冷たい肌
『カタルーニャ文学』というから構えて読んだが、まずホラー小説として一級の面白さ。そして人間の相互理解という普遍的テーマについて深く考えさせる。今年読んだ小説でベスト3に入るなあ。100点。
解放運動の夢破れた主人公は絶海の孤島での気象観測の仕事に志願する。前任者と交代するべく島に上陸すると、灯台には何かに取り憑かれたような正体不明の男がいた。対話をひたすらに拒む男に主人公は当惑する。そして日が沈んだとき島は、人間ではない異形の何かの襲撃を受ける。死の危険を前にして、二人の生き残りをかけた戦いが始まる。
私たちヒトは五感で世界を認識しているがヒトにはない感覚を持つ動物も多い。コウモリは超音波を認識できるし、アゲハチョウは紫外線を認識できる。逆に感じることができないものもある。ハエは50センチ以上先は見えなかったり、ワニは動いているものしか認識していない。モンシロチョウは赤が見えない。イヌは色が分からないので、盲導犬は信号を認識することはできない。種が異なれば、感覚できるものとできないものがある。
そしてヒトも動物も生存に必要なものしか見ようとしない。ハエは50センチの視野で食べ物と光しか見ていないだろうから、ヒトが見る部屋の認識とはまるで別物の世界に住んでいる。
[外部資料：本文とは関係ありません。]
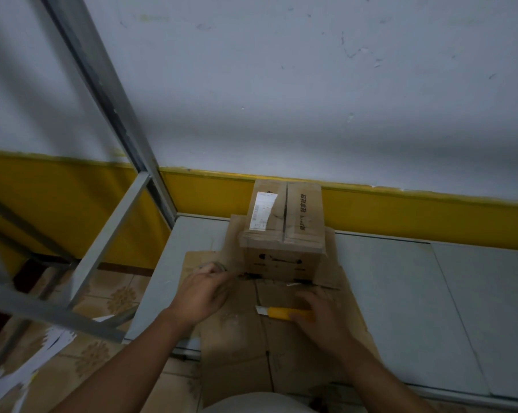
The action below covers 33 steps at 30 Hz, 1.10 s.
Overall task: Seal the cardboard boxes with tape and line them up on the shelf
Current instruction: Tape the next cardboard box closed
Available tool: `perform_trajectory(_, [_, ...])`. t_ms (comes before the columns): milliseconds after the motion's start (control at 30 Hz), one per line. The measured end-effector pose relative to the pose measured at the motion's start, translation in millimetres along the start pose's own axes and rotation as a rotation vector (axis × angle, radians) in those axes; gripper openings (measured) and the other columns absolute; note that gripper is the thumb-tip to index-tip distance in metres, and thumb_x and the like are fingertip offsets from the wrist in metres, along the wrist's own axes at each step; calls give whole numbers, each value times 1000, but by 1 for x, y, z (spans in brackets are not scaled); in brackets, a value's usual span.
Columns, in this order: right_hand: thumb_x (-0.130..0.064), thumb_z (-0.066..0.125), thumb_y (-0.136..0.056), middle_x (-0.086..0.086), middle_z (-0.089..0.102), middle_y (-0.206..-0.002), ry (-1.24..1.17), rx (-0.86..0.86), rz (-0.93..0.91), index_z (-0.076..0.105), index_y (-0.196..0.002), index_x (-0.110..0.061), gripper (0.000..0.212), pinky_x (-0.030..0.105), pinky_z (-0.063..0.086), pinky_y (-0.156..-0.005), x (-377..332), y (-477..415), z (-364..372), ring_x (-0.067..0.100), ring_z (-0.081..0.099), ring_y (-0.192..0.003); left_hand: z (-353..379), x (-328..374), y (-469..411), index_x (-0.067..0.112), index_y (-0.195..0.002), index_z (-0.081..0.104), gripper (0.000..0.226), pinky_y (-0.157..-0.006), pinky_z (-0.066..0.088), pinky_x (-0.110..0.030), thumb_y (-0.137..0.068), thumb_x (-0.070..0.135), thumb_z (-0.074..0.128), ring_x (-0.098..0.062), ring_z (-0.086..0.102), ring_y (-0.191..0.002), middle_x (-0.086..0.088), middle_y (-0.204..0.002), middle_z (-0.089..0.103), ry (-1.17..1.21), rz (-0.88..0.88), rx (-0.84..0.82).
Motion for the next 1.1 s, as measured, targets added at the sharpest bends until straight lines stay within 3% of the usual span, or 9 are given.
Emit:
perform_trajectory(133, [-25,69,-98,-15,68,-103,-237,317,85,70,-105,-33,11,20,48,-83,-10,-1,-49,9,64,-103,-25,11,-4,34,-132,69,32,-88,52,-18,-103,22,63,3,62,-108,20,-115,68,330,-179,202])
perform_trajectory(200, [-18,64,-101,-8,71,-94,-323,488,130,72,-101,-24,10,19,47,-74,-16,-9,-79,15,67,-95,-43,20,-17,23,-118,75,19,-87,57,-24,-104,18,64,-1,69,-99,13,-104,75,611,-369,375])
perform_trajectory(267, [-17,62,-102,-4,73,-95,-377,563,112,75,-105,-16,13,23,52,-75,-30,-21,-102,13,68,-94,-61,32,-36,19,-107,77,12,-79,61,-31,-104,21,65,-11,74,-87,4,-92,78,832,-526,414])
perform_trajectory(367, [-19,61,-103,-10,71,-106,-373,538,56,74,-117,-19,19,15,50,-80,-57,-37,-117,-4,62,-97,-74,50,-65,16,-107,77,14,-73,62,-34,-103,26,68,-23,77,-86,-3,-93,80,1081,-685,277])
perform_trajectory(467, [-20,61,-103,-11,66,-112,-359,475,53,69,-126,-21,25,4,41,-75,-69,-46,-112,-6,59,-97,-72,59,-79,12,-114,76,21,-74,64,-36,-99,27,74,-25,77,-85,-7,-93,80,1103,-731,199])
perform_trajectory(733, [-18,62,-102,-14,66,-116,-449,478,61,67,-130,-21,29,0,45,-77,-70,-44,-103,-15,58,-100,-55,62,-81,10,-122,70,20,-89,61,-36,-103,6,65,-23,69,-93,-13,-111,74,1493,-838,207])
perform_trajectory(800, [-17,63,-101,-14,67,-116,-474,472,52,67,-130,-21,29,-1,45,-78,-69,-42,-101,-18,59,-100,-51,63,-79,14,-121,70,20,-86,62,-36,-103,6,64,-23,68,-91,-13,-109,74,1465,-834,232])
perform_trajectory(1000, [-17,64,-101,-18,66,-114,-475,478,47,64,-129,-25,29,3,48,-80,-64,-39,-97,-16,59,-102,-41,66,-84,27,-114,68,13,-80,64,-44,-105,19,61,-20,70,-96,5,-111,69,843,-606,306])
perform_trajectory(1100, [-24,67,-99,-8,64,-121,-390,466,36,66,-128,-23,28,16,53,-89,-60,-45,-102,0,61,-108,-49,60,-82,27,-112,67,13,-81,56,-26,-105,18,63,-5,63,-100,11,-108,67,661,-534,409])
Point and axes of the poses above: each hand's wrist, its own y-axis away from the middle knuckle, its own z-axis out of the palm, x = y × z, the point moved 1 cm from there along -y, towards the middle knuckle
種ごとに固有の"環世界"が構成されている。
異種間だけでなく同種間での世界観の違いだってかなり大きい。現代のネットワーク社会は異なる"環世界"を持つ人々を時期尚早に結びつけてしまった。宗教と価値観、経済格差、情報格差、言語や文化。世界が自然にひとつに融和するにはまだ何世紀もかかるはずだったところを、テクノロジーがいきなり全体をつないでしまったのだと思う。
人間だから話し合えばいつか理解できるという考え方は、もはや安易で危険でさえあるかもしれない。そもそも話し合いは何語でやるのか?。誰が参加するのか?。話し合いで有利に立てるのは、多数派であり強者であることに、弱者は気がついてしまう。わかりあえる日はこないが、共存する方法を探すということが大切なのではないか?。
などと、人間の相互理解とは何かを考えさせられるパニックホラー小説。